From what I can remember I had a golf cart that I got to drive around in, (bad Idea) I got to hand out balloons to kids and basically wrote the rule book on everything else.
So after putting on my clown costume and makeup, which probably looked like a mentally disturbed person was playing with mommy’s makeup and then decided to stop halfway through. I was using a lot of browns and whites on my face.; If I was a Native American painting on my war paint, I’d be from the tribe of “thick brown stripe,” if that paints any kind of picture. It looked like someone shat a perfect brown rainbow on my forehead, seriously.
Following the adventures in face painting I started handing out balloons at the entrance to the store. The kids themselves responded in a variety of ways from 1 being really happy and wanting me to do jigs and entertain them to , 10 being flailing and gnashing of teeth combined with the a demonic screaming to get away. If a kid was a 10 I did my duty to keep my distance, now say that a kid gave me a worried look and hid behind its mother’s skirt, then it was game on.

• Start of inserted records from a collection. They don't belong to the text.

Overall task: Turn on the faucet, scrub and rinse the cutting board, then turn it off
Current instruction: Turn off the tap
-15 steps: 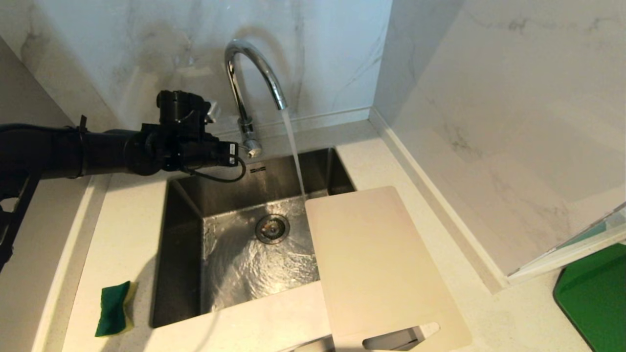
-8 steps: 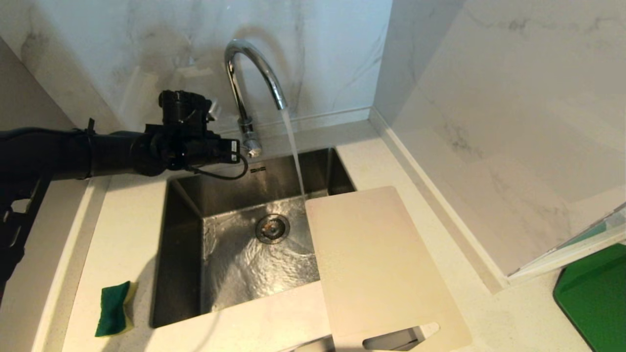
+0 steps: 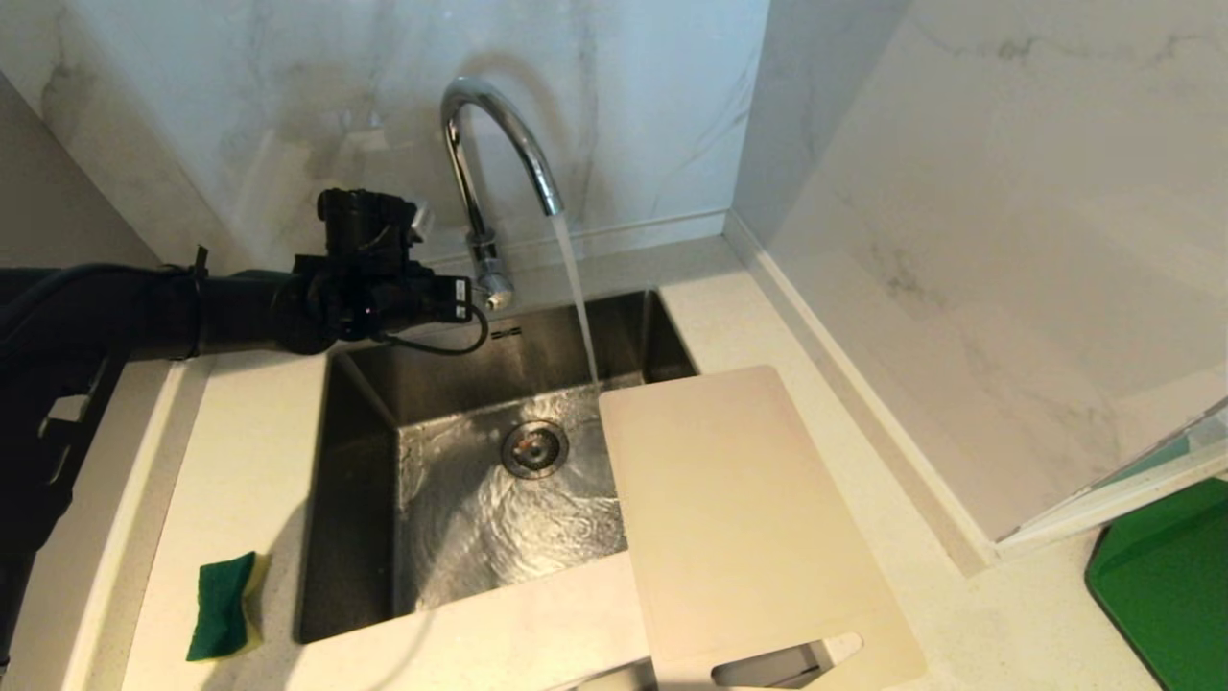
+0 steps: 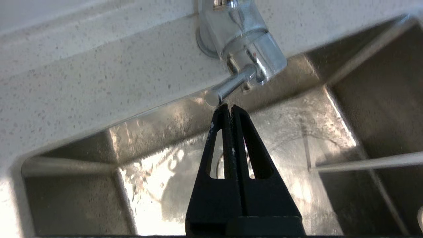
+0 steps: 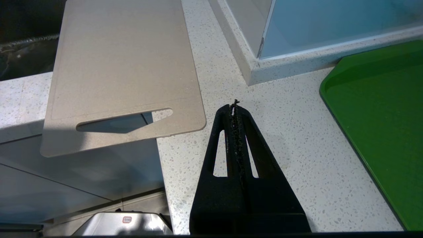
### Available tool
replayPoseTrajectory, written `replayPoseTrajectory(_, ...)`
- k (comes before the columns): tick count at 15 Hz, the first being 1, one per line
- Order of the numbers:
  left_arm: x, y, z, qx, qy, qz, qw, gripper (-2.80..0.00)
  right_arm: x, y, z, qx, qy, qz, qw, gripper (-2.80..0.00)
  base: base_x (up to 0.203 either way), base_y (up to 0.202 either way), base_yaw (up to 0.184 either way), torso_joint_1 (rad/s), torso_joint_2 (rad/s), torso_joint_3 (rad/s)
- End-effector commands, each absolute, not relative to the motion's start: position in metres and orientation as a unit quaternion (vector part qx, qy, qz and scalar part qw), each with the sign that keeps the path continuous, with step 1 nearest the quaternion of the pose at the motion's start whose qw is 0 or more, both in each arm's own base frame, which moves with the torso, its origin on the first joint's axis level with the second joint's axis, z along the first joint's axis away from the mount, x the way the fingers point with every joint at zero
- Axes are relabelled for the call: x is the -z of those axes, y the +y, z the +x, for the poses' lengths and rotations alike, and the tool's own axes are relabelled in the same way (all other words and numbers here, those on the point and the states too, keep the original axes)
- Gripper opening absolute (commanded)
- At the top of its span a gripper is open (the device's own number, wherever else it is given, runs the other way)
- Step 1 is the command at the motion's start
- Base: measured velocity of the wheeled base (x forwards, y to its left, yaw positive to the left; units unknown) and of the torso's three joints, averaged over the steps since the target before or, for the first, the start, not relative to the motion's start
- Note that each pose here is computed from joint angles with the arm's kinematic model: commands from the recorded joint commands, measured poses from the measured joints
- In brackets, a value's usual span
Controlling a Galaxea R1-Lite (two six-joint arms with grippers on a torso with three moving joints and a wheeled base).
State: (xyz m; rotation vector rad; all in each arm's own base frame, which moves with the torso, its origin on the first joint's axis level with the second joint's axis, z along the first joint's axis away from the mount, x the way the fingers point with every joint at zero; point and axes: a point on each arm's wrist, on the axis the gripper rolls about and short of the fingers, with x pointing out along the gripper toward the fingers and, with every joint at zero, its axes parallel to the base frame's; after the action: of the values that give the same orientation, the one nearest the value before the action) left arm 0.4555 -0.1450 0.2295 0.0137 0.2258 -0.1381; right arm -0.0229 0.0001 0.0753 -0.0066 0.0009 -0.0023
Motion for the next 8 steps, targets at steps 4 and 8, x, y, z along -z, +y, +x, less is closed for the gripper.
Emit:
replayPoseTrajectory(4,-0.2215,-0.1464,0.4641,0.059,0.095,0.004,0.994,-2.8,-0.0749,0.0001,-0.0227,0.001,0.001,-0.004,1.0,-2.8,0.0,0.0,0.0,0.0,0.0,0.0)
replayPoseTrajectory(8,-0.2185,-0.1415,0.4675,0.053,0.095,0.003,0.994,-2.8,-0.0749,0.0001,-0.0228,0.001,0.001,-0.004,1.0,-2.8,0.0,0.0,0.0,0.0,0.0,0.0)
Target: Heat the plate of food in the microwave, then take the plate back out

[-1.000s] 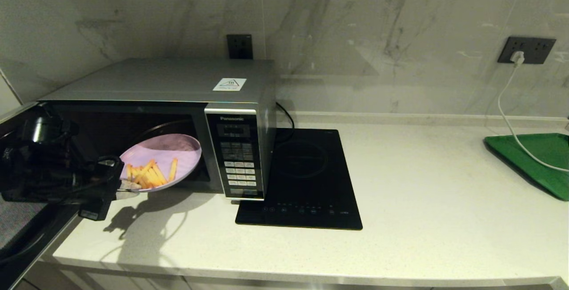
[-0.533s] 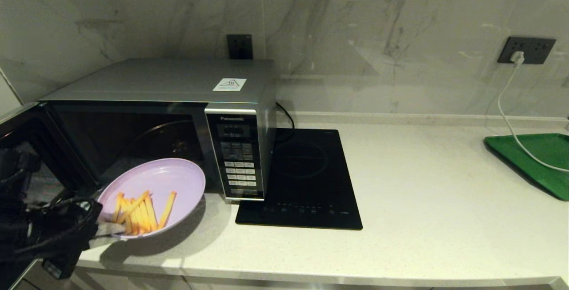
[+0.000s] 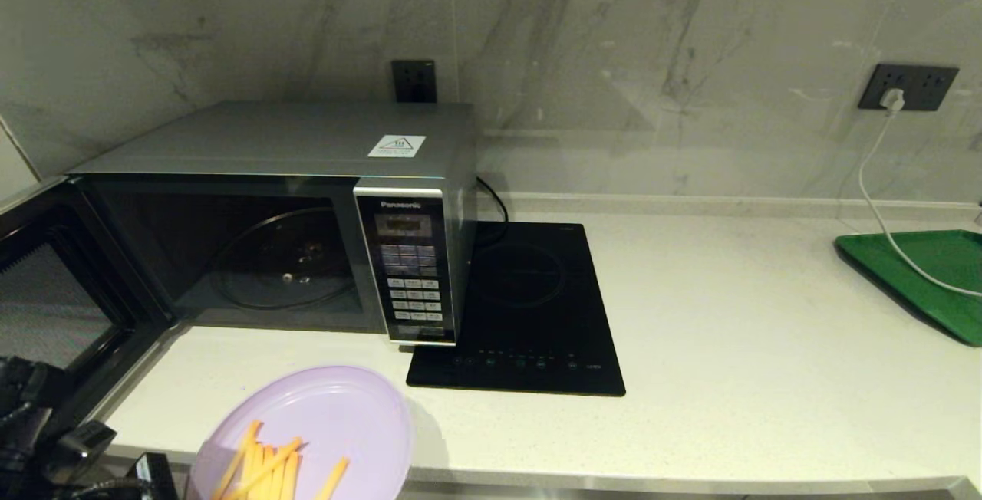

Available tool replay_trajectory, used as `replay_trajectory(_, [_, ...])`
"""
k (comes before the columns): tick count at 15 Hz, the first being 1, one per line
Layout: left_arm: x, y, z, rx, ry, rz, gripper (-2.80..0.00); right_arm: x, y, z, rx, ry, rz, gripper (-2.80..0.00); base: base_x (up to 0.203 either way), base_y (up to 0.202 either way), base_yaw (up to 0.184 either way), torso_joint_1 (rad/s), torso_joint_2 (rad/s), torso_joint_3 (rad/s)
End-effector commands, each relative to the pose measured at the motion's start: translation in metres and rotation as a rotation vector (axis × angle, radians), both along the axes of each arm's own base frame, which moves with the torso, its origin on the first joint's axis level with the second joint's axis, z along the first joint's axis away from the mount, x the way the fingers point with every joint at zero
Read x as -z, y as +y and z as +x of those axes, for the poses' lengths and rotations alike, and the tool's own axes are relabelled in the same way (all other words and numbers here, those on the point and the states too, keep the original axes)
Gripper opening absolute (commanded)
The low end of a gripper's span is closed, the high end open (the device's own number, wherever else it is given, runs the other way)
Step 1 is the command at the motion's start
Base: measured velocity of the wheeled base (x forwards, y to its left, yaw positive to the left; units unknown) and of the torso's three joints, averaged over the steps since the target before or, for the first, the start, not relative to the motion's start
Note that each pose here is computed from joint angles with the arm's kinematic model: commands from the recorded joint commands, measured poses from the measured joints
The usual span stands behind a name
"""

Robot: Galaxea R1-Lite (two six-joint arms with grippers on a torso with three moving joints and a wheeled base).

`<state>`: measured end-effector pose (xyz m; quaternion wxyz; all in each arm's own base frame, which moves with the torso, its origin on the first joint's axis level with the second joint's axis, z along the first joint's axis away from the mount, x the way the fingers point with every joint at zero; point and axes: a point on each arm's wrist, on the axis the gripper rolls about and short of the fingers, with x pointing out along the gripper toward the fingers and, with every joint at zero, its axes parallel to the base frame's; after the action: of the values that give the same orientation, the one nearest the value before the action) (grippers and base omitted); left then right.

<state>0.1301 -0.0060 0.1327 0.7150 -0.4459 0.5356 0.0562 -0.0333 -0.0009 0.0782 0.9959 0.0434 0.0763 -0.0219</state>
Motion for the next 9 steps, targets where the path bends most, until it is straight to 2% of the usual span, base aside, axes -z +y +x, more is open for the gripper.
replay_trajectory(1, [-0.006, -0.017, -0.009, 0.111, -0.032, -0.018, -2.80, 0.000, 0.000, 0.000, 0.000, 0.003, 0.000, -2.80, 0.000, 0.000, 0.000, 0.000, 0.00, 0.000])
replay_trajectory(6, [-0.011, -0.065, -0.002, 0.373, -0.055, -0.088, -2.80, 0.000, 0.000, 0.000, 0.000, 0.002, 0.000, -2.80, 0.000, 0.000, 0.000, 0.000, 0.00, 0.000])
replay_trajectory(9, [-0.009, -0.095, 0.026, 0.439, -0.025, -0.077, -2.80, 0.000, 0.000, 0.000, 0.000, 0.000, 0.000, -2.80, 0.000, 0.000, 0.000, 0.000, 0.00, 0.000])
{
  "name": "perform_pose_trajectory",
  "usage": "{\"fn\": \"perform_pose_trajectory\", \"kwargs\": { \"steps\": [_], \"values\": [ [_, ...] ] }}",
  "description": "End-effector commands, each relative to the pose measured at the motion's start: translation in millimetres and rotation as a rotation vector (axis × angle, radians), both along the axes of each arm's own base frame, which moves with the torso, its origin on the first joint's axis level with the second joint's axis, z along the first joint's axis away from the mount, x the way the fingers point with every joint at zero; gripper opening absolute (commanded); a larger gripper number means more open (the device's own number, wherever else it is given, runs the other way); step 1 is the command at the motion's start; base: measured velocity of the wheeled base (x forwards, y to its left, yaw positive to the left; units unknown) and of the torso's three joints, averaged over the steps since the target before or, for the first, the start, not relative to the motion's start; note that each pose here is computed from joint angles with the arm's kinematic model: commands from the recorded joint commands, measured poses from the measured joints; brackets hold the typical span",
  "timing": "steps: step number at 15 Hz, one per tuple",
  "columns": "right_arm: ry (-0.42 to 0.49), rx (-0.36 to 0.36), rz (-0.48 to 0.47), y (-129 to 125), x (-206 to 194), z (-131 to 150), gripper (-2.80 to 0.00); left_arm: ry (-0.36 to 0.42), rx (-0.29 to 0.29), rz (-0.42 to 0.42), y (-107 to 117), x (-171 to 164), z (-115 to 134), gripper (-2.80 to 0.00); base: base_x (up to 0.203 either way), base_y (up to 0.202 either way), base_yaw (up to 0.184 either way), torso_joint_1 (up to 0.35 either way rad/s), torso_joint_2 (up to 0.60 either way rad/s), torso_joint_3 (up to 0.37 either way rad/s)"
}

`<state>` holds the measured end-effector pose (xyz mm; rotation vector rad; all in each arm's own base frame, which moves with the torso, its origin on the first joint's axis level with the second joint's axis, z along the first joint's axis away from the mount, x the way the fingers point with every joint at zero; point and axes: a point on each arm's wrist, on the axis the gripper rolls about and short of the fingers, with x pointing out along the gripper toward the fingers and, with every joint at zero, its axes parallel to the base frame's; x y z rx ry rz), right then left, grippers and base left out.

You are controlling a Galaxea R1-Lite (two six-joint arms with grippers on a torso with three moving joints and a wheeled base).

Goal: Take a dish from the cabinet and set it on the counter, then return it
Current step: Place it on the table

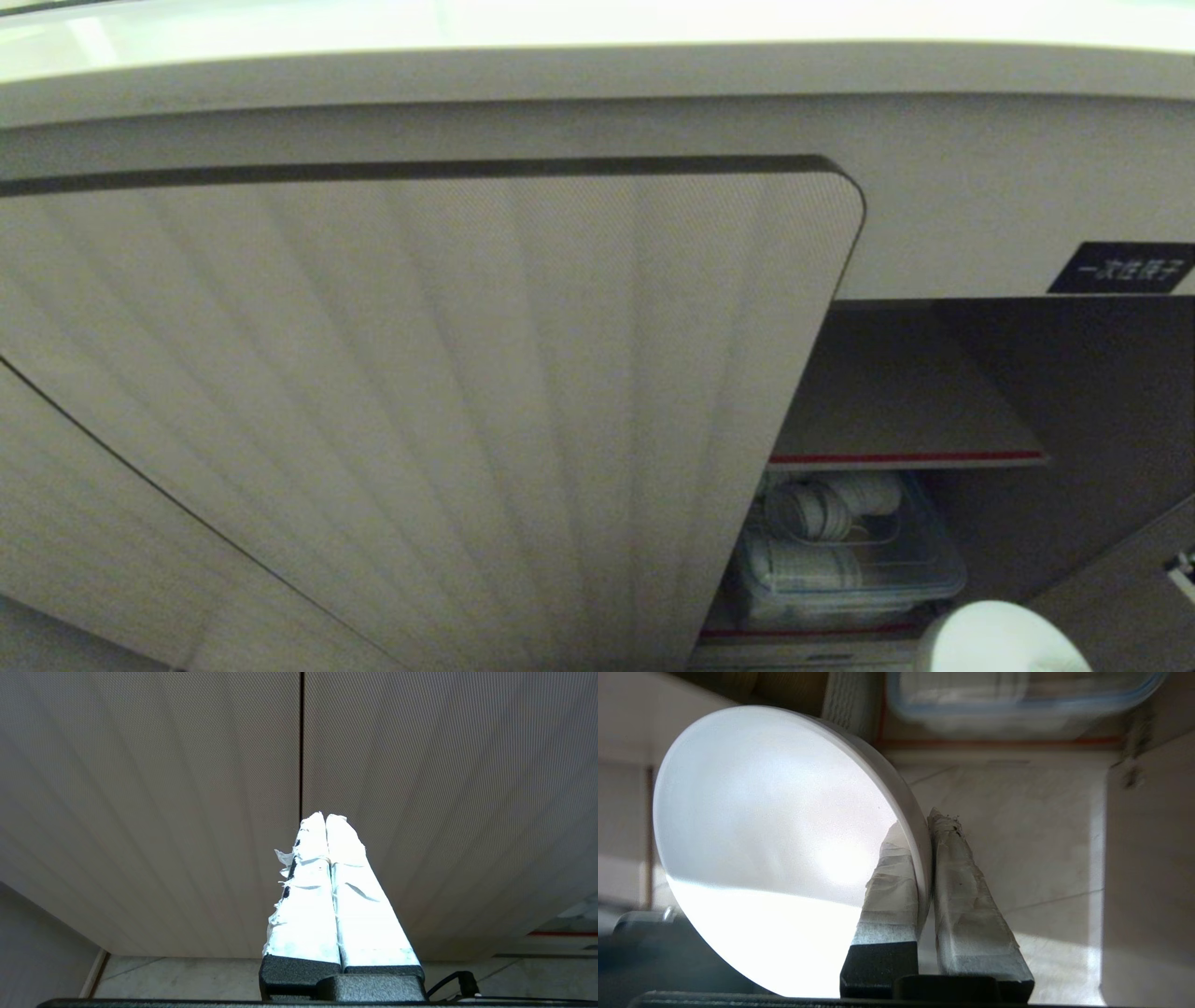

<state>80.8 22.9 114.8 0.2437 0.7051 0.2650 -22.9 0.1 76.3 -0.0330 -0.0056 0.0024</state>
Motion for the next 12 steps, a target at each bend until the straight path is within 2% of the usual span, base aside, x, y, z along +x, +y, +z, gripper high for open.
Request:
{"fn": "perform_pose_trajectory", "kwargs": {
  "steps": [1, 12],
  "values": [
    [-0.016, 0.009, 0.005, -1.3, -5.7, 1.4, -2.8, -0.001, -0.001, 0.001, 0.0, -0.1, 0.1, -2.8, 0.0, 0.0, 0.0, 0.0, 0.0, 0.0],
    [0.049, -0.003, 0.009, -1.0, -5.6, 1.0, -2.8, -0.002, -0.001, 0.001, 0.0, -0.1, 0.2, -2.8, 0.0, 0.0, 0.0, 0.0, 0.0, 0.0]
  ]
}}
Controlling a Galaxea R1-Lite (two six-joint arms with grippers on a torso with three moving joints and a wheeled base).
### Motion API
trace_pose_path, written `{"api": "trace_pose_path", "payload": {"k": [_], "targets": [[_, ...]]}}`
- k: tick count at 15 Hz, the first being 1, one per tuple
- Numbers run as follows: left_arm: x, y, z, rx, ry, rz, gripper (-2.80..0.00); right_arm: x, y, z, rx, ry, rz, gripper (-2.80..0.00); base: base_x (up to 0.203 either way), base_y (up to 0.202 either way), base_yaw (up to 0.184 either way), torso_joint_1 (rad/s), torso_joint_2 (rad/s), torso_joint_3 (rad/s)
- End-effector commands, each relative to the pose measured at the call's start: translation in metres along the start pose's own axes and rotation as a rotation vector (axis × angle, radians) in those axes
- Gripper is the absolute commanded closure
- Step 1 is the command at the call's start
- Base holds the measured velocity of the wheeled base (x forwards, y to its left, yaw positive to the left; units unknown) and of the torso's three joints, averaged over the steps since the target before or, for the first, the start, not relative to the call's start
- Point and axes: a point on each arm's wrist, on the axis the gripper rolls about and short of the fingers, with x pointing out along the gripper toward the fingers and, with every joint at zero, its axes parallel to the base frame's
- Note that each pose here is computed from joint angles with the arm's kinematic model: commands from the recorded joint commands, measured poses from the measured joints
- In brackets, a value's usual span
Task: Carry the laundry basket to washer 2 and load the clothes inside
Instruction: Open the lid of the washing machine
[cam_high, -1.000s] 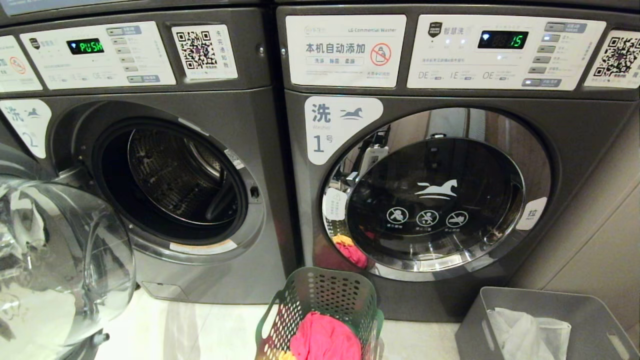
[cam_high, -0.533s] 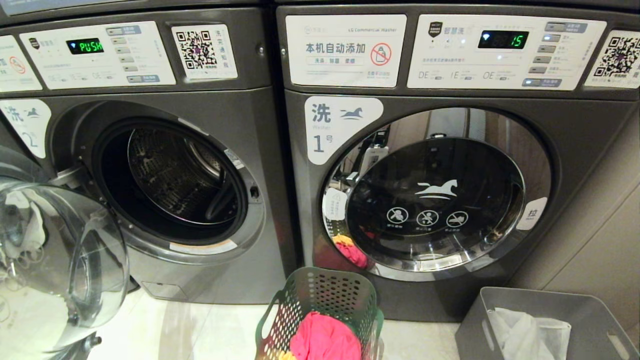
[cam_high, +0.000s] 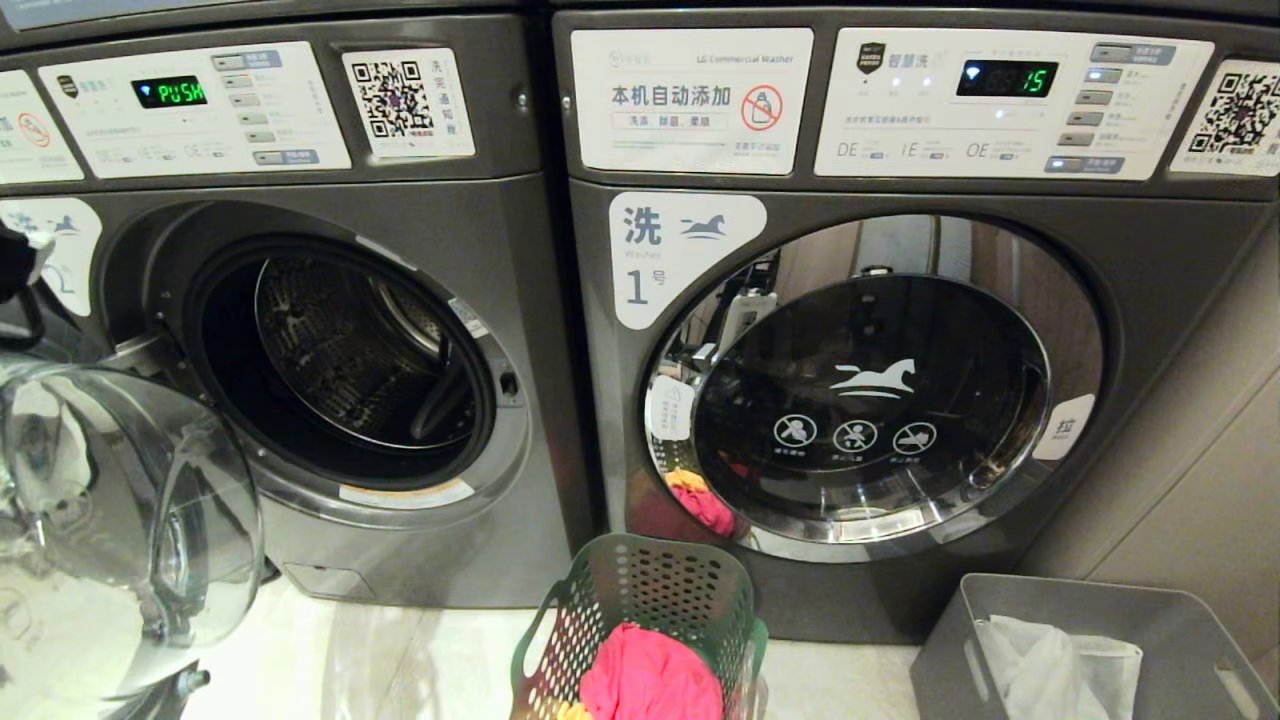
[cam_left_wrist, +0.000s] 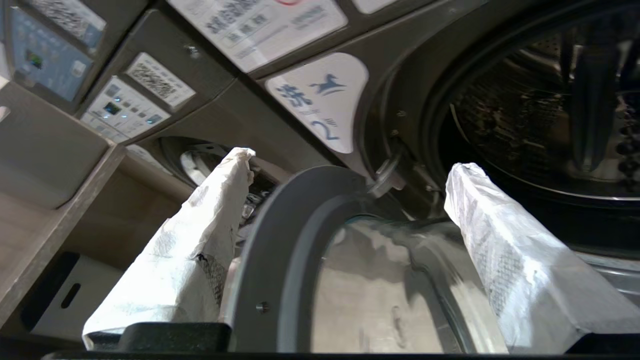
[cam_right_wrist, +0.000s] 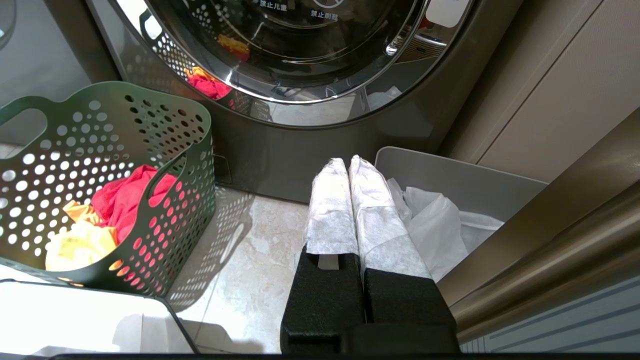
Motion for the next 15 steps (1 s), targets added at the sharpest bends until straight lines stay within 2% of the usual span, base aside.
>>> {"api": "trace_pose_path", "payload": {"k": [1,2,4,6,8,12,15], "targets": [[0.008,-0.016,-0.005,0.007,0.028,-0.037,-2.8,0.0,0.0,0.0,-0.001,0.001,0.001,0.0,0.0,0.0,0.0,0.0,0.0,0.0],[0.012,-0.023,-0.011,-0.003,0.078,-0.024,-2.8,0.0,0.0,0.0,-0.001,0.001,0.001,0.0,0.0,0.0,0.0,0.0,0.0,0.0],[0.016,-0.039,-0.022,-0.068,0.207,0.022,-2.8,0.0,0.0,0.0,-0.001,0.001,0.001,0.0,0.0,0.0,0.0,0.0,0.0,0.0],[0.015,-0.048,-0.032,-0.117,0.317,-0.009,-2.8,0.0,0.0,0.0,-0.001,0.001,0.001,0.0,0.0,0.0,0.0,0.0,0.0,0.0],[0.012,-0.049,-0.037,-0.14,0.371,0.03,-2.8,0.0,0.0,0.0,-0.001,0.001,0.001,0.0,0.0,0.0,0.0,0.0,0.0,0.0],[0.008,-0.055,-0.049,-0.221,0.455,0.024,-2.8,0.0,0.0,0.0,-0.001,0.001,0.001,0.0,0.0,0.0,0.0,0.0,0.0,0.0],[0.007,-0.047,-0.053,-0.245,0.469,0.054,-2.8,0.0,0.0,0.0,-0.001,0.001,0.001,0.0,0.0,0.0,0.0,0.0,0.0,0.0]]}}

Clowns are creepy as fuck, I don’t know who decided that they were nice and cool and fun to be around. Even before the movie “IT” Clowns always had a tinge of mistrust to them. I think the beginning of the end for clowns was when noted serial killer John Wayne Gacy used to dress up as a one and entertain at birthday parties.
Anyway… After freaking a kid out and damaging them mentally, I learned that as long as I was wearing this god forsaken costume and wearing the makeup of a mentally deranged person I could get away with whatever I wanted. So I moved on to the bigger fish, I started messing with adults. I was having a blast! Jumping out and scaring adults, driving my golf cart around at a four way stop, preventing people going through the intersection. But then I made a big mistake, I jumped into a parked car with a black family in it. The music in my head stopped, the Dad pointed a finger at me and with the voice of God himself said, “GET OUT!”
So my clown career died that day, I thought I was going to get beat up.
I don’t remember a whole lot about the rest of the experience, I think I blacked it out.